* **PROBLEM DESCRIPTION**: Could you give the data below again exactly, apart from the pictures?

* **INFORMATION SHOWN**:
[Start of Attachment]

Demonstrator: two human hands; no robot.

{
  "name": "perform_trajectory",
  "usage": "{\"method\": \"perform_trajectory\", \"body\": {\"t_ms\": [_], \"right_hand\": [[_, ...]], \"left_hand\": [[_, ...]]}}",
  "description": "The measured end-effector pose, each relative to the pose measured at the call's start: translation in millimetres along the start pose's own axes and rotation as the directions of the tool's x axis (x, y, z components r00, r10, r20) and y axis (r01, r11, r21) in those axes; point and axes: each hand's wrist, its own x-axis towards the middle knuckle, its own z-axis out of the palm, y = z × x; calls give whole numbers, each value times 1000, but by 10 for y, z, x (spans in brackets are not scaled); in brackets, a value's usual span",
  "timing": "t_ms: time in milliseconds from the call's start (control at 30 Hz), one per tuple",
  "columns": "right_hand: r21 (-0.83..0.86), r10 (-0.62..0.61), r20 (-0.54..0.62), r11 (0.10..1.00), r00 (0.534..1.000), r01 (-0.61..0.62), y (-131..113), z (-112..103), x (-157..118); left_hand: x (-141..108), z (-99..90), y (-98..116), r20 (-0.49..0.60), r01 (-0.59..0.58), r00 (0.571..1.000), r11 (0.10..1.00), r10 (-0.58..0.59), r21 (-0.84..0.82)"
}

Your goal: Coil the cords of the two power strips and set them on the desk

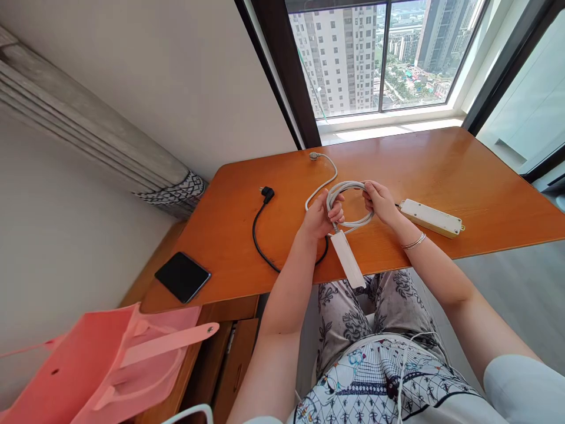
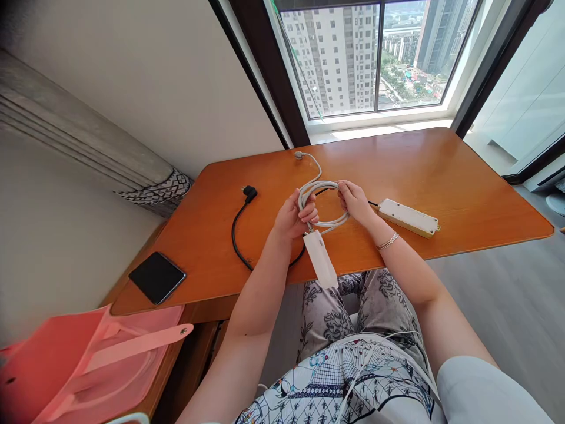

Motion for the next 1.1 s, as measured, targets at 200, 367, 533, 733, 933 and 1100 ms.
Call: {"method": "perform_trajectory", "body": {"t_ms": [200,367,533,733,933,1100], "right_hand": [[40,0,-13,999,1000,0,-1,5,1],[73,45,5,996,999,-45,-6,4,-1],[122,197,71,971,978,-204,-51,-10,-24],[144,159,63,975,985,-167,-35,-12,-11],[143,81,-57,987,995,-72,-25,-35,12],[139,37,-119,990,992,-20,-100,-119,17]], "left_hand": [[1,15,-49,-14,-44,999,996,43,-78],[-5,33,-57,-60,-60,997,993,54,-103],[-10,37,-51,-59,-88,995,991,82,-97],[7,72,-61,-45,-106,993,994,105,-5],[90,28,-97,-103,-177,977,980,185,90],[215,-196,-97,-262,-122,938,923,228,365]]}}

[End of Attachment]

* **EXERCISE OUTPUT**:
Demonstrator: two human hands; no robot.

{
  "name": "perform_trajectory",
  "usage": "{\"method\": \"perform_trajectory\", \"body\": {\"t_ms\": [_], \"right_hand\": [[_, ...]], \"left_hand\": [[_, ...]]}}",
  "description": "The measured end-effector pose, each relative to the pose measured at the call's start: translation in millimetres along the start pose's own axes and rotation as the directions of the tool's x axis (x, y, z components r00, r10, r20) and y axis (r01, r11, r21) in those axes; point and axes: each hand's wrist, its own x-axis towards the middle knuckle, its own z-axis out of the palm, y = z × x; calls give whole numbers, each value times 1000, but by 10 for y, z, x (spans in brackets are not scaled); in brackets, a value's usual span",
  "timing": "t_ms: time in milliseconds from the call's start (control at 30 Hz), one per tuple",
  "columns": "right_hand: r21 (-0.83..0.86), r10 (-0.62..0.61), r20 (-0.54..0.62), r11 (0.10..1.00), r00 (0.534..1.000), r01 (-0.61..0.62), y (-131..113), z (-112..103), x (-157..118); left_hand: x (-141..108), z (-99..90), y (-98..116), r20 (-0.49..0.60), r01 (-0.59..0.58), r00 (0.571..1.000), r11 (0.10..1.00), r10 (-0.58..0.59), r21 (-0.84..0.82)"
}

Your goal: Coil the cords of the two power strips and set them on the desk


Motion for the next 1.1 s, as measured, targets at 200, 367, 533, 733, 933 and 1100 ms.
Call: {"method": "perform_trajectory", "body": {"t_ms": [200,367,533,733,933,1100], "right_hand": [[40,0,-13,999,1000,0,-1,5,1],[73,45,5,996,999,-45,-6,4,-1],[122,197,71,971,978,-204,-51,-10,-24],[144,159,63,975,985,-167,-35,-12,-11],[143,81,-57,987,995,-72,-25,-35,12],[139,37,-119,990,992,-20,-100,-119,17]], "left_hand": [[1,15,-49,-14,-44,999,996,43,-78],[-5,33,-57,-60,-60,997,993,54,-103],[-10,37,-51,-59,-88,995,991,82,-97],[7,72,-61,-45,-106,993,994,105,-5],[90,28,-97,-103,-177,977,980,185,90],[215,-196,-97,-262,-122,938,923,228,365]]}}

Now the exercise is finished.